Start of Supplied material
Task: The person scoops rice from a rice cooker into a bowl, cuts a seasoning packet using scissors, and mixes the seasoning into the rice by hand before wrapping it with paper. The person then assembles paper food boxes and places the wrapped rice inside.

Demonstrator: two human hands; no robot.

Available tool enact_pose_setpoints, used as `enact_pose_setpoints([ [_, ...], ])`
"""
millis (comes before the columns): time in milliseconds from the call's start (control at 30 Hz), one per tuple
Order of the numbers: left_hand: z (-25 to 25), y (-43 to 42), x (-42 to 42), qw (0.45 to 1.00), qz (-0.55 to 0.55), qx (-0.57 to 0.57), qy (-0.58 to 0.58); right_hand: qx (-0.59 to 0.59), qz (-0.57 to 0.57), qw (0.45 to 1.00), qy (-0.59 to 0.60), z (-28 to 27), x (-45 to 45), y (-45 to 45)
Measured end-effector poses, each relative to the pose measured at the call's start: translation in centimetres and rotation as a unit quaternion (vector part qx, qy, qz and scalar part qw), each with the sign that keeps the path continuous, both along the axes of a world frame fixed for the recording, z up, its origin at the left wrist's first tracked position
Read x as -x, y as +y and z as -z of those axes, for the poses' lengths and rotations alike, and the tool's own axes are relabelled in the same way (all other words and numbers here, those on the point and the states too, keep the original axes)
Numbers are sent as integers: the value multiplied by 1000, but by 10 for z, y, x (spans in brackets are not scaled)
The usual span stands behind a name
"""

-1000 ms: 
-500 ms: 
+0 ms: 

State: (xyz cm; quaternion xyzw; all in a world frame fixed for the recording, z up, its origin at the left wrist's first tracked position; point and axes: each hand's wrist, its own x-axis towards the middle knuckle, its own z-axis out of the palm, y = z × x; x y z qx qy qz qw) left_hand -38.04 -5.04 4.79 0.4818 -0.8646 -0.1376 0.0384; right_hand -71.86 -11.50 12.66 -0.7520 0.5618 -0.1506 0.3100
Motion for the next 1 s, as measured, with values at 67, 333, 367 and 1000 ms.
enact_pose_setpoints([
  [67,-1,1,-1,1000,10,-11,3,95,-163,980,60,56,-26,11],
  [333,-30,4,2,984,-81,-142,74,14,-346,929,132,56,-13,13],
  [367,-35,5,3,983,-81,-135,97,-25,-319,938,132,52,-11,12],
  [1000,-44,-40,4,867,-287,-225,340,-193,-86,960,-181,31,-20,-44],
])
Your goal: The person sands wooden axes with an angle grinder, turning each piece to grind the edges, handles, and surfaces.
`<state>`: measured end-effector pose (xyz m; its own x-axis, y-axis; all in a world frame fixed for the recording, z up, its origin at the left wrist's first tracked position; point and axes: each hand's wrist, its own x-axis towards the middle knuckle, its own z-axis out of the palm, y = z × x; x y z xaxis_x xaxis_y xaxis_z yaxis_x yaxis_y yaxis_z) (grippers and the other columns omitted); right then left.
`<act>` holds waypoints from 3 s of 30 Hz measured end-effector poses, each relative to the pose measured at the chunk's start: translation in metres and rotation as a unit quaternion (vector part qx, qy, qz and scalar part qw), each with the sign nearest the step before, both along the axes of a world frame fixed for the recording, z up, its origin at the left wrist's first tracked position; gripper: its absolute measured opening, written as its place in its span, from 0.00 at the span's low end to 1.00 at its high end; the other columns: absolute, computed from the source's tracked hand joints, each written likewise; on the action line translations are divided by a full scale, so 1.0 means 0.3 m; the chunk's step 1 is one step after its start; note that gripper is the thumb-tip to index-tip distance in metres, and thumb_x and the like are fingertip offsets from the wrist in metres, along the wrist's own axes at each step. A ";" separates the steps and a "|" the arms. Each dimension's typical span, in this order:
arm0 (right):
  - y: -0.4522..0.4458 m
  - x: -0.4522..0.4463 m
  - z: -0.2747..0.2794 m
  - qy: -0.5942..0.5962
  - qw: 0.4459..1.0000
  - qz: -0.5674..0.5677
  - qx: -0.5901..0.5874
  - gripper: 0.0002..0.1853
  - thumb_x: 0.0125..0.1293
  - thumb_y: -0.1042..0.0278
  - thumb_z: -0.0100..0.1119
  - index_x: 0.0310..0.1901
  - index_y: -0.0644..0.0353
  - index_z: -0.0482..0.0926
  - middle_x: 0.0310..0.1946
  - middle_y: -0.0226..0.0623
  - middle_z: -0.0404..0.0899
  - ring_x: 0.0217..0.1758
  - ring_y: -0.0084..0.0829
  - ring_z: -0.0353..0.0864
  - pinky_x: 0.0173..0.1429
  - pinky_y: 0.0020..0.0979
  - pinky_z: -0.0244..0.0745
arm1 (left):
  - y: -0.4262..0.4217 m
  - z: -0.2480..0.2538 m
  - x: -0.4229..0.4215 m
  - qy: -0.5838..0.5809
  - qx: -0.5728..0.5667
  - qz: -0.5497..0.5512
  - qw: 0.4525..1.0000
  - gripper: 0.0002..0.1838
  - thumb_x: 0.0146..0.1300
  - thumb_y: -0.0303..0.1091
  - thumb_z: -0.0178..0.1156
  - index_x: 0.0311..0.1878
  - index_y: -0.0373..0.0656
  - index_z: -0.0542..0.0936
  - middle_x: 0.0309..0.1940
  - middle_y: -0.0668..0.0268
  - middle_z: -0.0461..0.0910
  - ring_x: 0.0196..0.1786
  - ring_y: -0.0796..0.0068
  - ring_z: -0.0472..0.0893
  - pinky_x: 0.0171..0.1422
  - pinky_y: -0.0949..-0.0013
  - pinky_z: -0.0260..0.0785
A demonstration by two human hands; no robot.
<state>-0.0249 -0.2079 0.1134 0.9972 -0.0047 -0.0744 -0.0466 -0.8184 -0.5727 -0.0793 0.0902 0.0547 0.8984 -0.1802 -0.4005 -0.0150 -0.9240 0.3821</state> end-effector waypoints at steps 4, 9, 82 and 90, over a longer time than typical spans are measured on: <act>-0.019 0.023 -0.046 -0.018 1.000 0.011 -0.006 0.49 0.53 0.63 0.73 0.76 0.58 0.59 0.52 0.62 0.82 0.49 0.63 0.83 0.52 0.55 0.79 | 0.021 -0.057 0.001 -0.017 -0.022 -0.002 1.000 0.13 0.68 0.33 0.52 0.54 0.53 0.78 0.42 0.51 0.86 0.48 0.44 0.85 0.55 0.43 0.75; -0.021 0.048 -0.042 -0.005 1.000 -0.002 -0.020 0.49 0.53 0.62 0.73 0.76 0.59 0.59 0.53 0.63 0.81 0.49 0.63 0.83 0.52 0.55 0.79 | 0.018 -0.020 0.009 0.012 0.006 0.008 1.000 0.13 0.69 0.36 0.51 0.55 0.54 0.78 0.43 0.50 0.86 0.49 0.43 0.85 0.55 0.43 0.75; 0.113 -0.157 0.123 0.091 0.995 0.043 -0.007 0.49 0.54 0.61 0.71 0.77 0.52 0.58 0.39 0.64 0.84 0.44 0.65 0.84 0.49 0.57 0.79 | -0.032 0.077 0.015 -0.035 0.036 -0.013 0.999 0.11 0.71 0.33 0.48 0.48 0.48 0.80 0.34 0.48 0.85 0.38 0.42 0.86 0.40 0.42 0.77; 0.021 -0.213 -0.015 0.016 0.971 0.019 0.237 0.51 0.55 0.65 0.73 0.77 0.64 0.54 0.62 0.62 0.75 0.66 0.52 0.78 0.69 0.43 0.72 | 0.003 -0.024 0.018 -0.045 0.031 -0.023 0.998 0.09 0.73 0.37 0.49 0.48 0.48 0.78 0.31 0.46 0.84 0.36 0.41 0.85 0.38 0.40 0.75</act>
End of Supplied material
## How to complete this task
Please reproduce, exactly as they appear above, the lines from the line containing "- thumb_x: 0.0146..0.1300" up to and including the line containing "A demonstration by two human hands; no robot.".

## Answer space
  - thumb_x: 0.0146..0.1300
  - thumb_y: -0.0303..0.1091
  - thumb_z: -0.0178..0.1156
  - index_x: 0.0311..0.1878
  - index_y: -0.0373..0.0656
  - index_z: -0.0542..0.0936
  - middle_x: 0.0309..0.1940
  - middle_y: -0.0668..0.0268
  - middle_z: -0.0461..0.0910
  - ring_x: 0.0196..0.1786
  - ring_y: -0.0796..0.0068
  - ring_z: -0.0472..0.0893
  - pinky_x: 0.0171..0.1422
  - pinky_y: -0.0949..-0.0013
  - pinky_z: -0.0260..0.0785
A demonstration by two human hands; no robot.

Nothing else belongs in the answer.